Where seasonal homes cluster

Seasonal ownership tends to pile up in Florida’s glossy beach and resort enclaves rather than in the places where many workers actually live. Realtor.com relays agent reports that Miami Beach, Sunny Isles, Bal Harbour and parts of Fort Lauderdale continue to draw out-of-state and international buyers. Compass agent Pablo Alfaro tells Realtor.com that 35% to 45% of his clients fall into a "seasonal or lifestyle investor" category, especially at the high end. That kind of buying pattern keeps a big chunk of coastal units off the year-round market and turns entire buildings into part-time neighborhoods.
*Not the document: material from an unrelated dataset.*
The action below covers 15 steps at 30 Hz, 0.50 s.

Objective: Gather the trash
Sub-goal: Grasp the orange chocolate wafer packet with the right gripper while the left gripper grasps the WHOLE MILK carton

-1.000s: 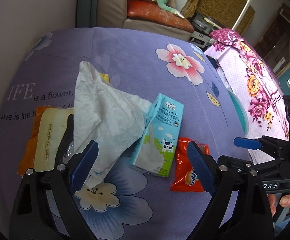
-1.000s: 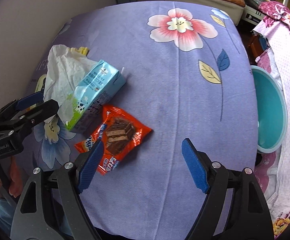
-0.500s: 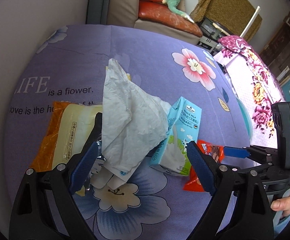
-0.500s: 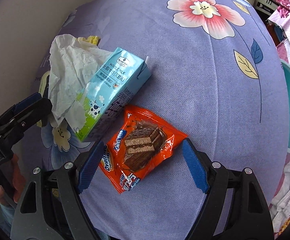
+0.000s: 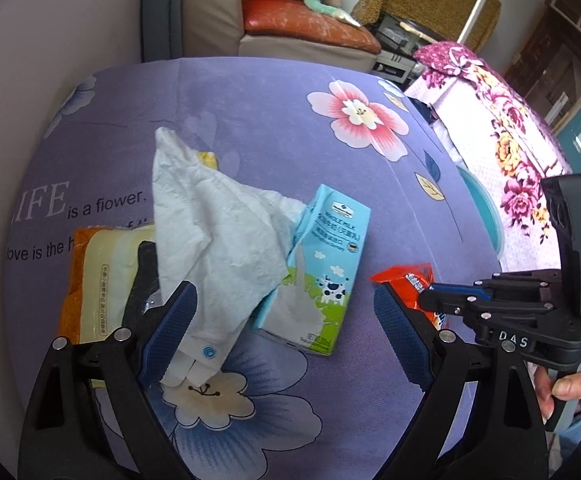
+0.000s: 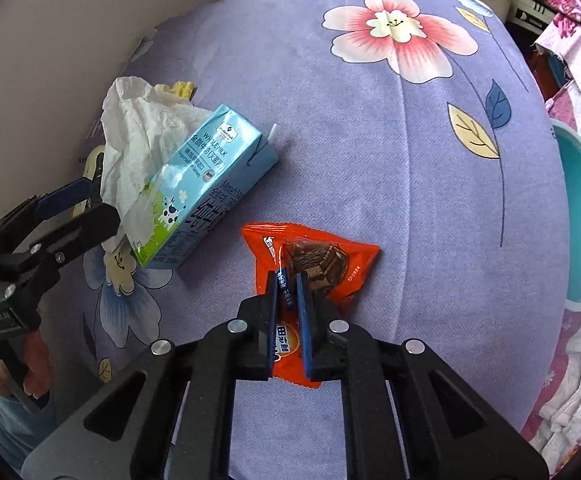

What it means for year-round residents

For people who live and work in Florida full time, that seasonal split is not some abstract statistic. It pulls homes out of the pool of properties that can be bought or rented on a year-round basis, LendingTree notes. At the same time, Florida’s homeowners insurance scene is among the priciest in the country, and condo or HOA fees have been climbing too, which makes simply holding on to a property more expensive. That squeeze on carrying costs has been documented by PolitiFact along with other state coverage. Those twin pressures are nudging some owners to rethink how they use their homes, shifting from long-term rentals to occasional personal stays or just hanging onto units in a kind of wait-and-see mode, which only muddies the local supply picture further.

What could shift supply

Certain market forces could eventually pry some of these homes loose for year-round residents. If rental yields fall, or if investors decide they would rather cash out than keep an empty or part-time unit on the books, more listings could slowly hit the market. On the flip side, as long as there is steady appetite for seasonal stays, and owners keep seeing clear economic upside when the snowbirds roll in, a big share of those units will stay out of permanent circulation. For Florida buyers and renters looking right now, the takeaway is blunt: a large statewide vacancy number on paper does not mean there are plenty of homes available for locals.